As a result, the high-pressure refrigerant passing through the throttling flow path 10 is throttled and expanded to a low pressure. As a result, the expanded low-pressure refrigerant is vaporized while passing through the evaporator 3, so that the evaporated refrigerant can take out the surrounding heat and generate cold air.

However, when the thermal load of the evaporator 3 is small and the amount of opening of the throttle shaft 10 is reduced, the amount of refrigerant passing through the throttle shaft 10 is also relatively reduced. Therefore, there is a disadvantage that the refrigerant pressure on the downstream side of the throttle shaft 10 can not be kept constant.

Particularly, the amount of the refrigerant flowing downstream of the throttling flow path 10 is remarkably reduced because of the decrease in the amount of refrigerant in the throttling flow path 10, and the pressure of the refrigerant downstream of the throttling flow path 10 is remarkably weakened There are disadvantages.

Because of this disadvantage, the upstream refrigerant of the throttle shaft 10 causes a pressure change in the process of passing through the throttle shaft 10, and the "throttle", "chuck" The refrigerant leak sound is repeatedly generated. Such "refrigerant leakage sound" causes a "ride environment" in the interior of the vehicle to deteriorate. As a result, "comfort" The drawback is pointed out.

Further, the conventional warm-up type expansion valve is characterized in that the refrigerant pressure downstream of the throttling flow path 10 is remarkably weakened, so that the flow characteristic of the refrigerant conveyed from the high-pressure refrigerant passage 5 to the inlet pipe 3a of the evaporator 3 Is remarkably lowered.

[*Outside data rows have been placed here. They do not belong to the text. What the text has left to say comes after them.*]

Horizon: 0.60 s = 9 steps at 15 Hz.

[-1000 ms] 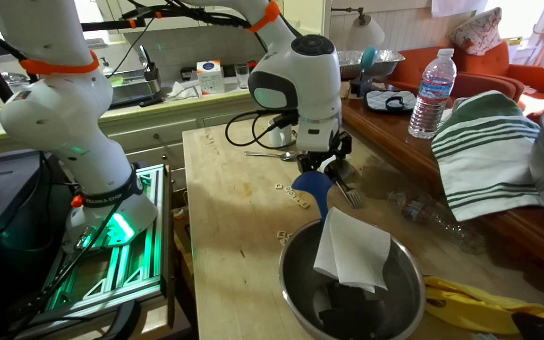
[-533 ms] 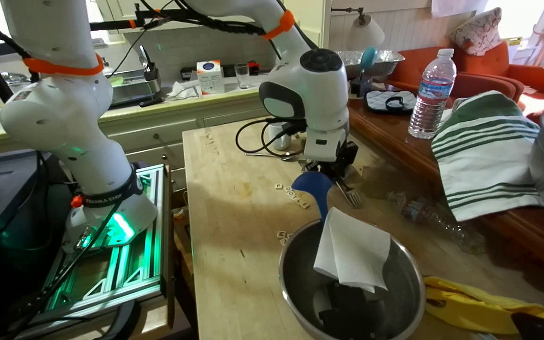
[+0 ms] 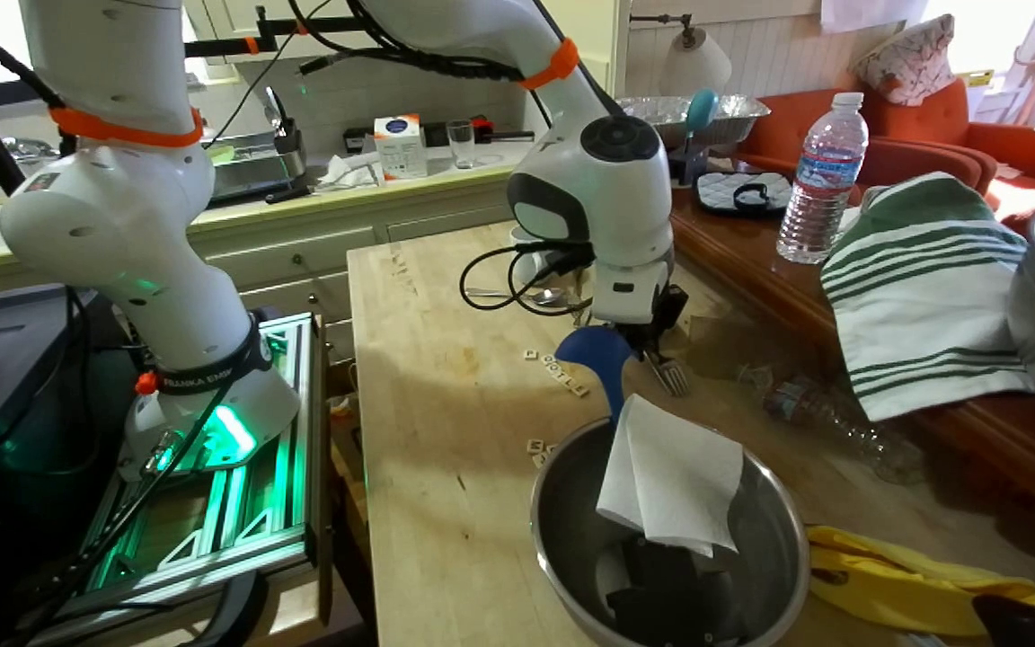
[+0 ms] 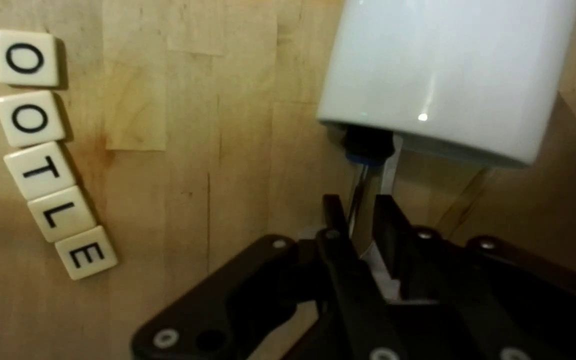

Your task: Move the screwdriver and the spoon to the left and make the cup stand

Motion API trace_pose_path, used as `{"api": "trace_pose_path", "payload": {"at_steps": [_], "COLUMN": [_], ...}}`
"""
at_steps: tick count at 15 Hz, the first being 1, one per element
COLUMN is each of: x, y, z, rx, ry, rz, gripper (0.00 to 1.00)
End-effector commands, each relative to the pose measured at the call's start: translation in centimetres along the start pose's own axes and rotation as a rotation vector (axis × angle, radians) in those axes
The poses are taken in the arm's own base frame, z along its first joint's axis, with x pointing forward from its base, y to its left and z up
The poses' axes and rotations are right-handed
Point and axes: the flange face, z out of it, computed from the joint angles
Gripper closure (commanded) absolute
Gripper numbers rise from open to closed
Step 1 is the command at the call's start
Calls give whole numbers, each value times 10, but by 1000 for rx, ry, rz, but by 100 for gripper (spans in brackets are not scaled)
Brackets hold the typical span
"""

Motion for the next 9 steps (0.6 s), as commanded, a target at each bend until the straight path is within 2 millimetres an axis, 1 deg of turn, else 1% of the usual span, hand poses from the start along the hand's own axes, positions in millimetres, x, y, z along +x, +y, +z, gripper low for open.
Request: {"api": "trace_pose_path", "payload": {"at_steps": [1, 2, 5, 9], "x": [6, 6, 7, 8], "y": [-2, -2, -3, -5], "z": [12, 13, 17, 19], "rx": [16, 16, 19, 26], "ry": [4, 2, -1, -4], "rz": [-6, -8, -15, -22], "gripper": [86, 82, 84, 73]}}
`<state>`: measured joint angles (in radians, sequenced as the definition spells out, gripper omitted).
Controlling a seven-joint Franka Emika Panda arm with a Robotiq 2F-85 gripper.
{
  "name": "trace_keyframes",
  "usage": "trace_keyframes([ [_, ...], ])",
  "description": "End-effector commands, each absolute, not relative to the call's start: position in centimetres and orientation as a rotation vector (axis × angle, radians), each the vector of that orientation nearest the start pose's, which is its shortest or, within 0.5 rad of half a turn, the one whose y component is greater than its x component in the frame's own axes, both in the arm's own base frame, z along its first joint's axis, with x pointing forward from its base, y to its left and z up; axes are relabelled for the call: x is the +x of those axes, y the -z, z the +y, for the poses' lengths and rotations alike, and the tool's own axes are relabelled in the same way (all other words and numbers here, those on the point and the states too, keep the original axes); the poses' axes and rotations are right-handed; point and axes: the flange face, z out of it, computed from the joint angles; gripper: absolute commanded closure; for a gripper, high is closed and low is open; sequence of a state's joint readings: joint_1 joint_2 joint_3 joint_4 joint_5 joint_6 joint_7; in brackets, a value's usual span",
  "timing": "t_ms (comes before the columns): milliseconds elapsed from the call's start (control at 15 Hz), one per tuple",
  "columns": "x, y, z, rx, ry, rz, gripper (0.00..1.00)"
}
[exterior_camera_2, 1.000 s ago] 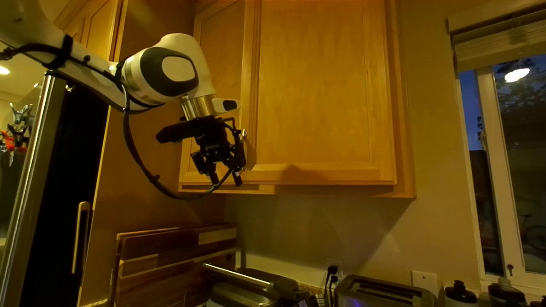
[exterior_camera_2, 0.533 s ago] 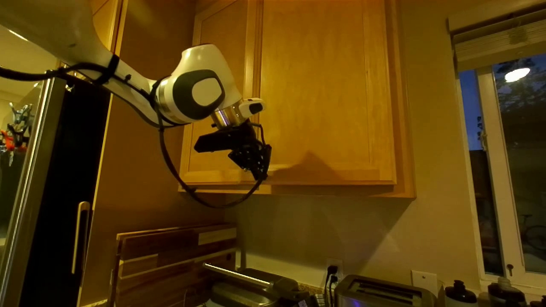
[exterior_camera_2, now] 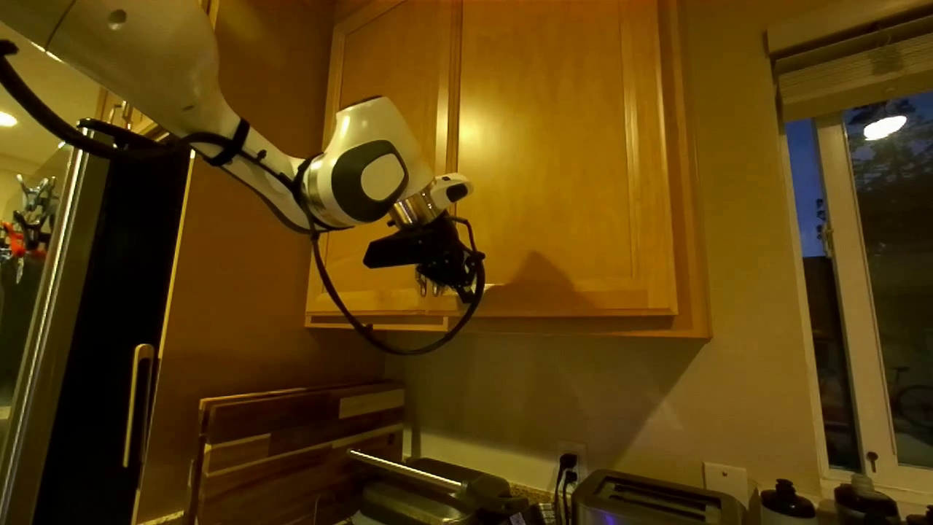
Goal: Open the right cabinet door and put the brown object then close the cabinet door
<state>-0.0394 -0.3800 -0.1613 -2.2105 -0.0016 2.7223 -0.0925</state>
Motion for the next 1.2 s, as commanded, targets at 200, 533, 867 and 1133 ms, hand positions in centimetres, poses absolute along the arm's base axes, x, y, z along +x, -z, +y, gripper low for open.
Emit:
trace_keyframes([
  [200,48.0,-63.9,-11.7,-2.93,1.319,0.238,1.0],
  [533,45.5,-60.6,-12.4,-3.065,0.969,0.275,1.0],
  [867,43.4,-56.7,-12.5,-3.215,0.449,0.35,1.0],
  [1133,41.8,-54.2,-12.2,-3.277,0.068,0.411,1.0],
])
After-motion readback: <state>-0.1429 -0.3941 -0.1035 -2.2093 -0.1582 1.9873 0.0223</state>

Particularly, there is a problem that the refrigerant conveyed from the high-pressure refrigerant passage 5 to the inlet pipe 3a of the evaporator 3 flows back to the high-pressure refrigerant passage 5 side of the expansion valve due to the low- There is a drawback that the flow characteristics of the refrigerant deteriorate and the performance of the expansion valve is lowered.

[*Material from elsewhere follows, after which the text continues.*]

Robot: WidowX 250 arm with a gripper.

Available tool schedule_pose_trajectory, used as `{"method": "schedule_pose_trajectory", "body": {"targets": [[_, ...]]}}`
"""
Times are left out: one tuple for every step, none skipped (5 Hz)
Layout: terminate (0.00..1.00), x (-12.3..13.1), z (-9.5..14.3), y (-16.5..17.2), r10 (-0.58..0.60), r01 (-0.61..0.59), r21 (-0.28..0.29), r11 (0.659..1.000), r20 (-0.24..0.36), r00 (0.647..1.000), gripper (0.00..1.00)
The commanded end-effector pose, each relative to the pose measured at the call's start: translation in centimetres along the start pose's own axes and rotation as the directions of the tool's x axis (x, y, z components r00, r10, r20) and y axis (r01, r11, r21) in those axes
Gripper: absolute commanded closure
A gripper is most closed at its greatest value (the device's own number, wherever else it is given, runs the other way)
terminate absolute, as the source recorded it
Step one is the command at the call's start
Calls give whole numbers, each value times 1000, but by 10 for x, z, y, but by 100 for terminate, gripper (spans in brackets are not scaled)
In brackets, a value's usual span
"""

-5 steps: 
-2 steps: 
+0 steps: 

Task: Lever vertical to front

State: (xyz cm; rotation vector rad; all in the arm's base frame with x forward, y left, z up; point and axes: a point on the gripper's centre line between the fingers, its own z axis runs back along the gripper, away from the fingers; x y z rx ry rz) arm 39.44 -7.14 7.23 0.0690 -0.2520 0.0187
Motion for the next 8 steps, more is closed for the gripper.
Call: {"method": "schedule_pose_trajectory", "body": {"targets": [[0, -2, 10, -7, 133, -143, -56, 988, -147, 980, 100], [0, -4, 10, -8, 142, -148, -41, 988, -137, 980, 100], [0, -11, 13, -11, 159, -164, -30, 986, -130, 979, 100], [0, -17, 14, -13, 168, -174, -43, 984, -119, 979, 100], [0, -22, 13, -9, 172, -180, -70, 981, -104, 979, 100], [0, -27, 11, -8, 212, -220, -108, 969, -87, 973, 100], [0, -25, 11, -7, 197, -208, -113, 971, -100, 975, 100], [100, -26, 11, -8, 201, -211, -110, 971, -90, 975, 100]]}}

In addition, since the amount of refrigerant downstream of the throttle channel 10 is remarkably reduced in the conventional warm-up type expansion valve, an empty space is generated inside the high-pressure refrigerant passage 5 and the inlet pipe 3a of the evaporator 3 .

The drawback is that the flow of refrigerant at the side of the inlet pipe 3a of the high-pressure refrigerant passage 5 and the evaporator 3 changes irregularly to generate flow noise.

On the other hand, in view of this, a technique of preventing "leakage of refrigerant leakage" in the throttle channel 10 and improving the flow characteristics of the refrigerant has been proposed.

2, a rectifying plate 20 is provided on a downstream side portion of the throttling flow channel 10, and the throttling plate 20 is connected to the throttling flow channel 10 via the rectifying plate 20, Thereby maintaining the pressure of the refrigerant on the downstream side constant.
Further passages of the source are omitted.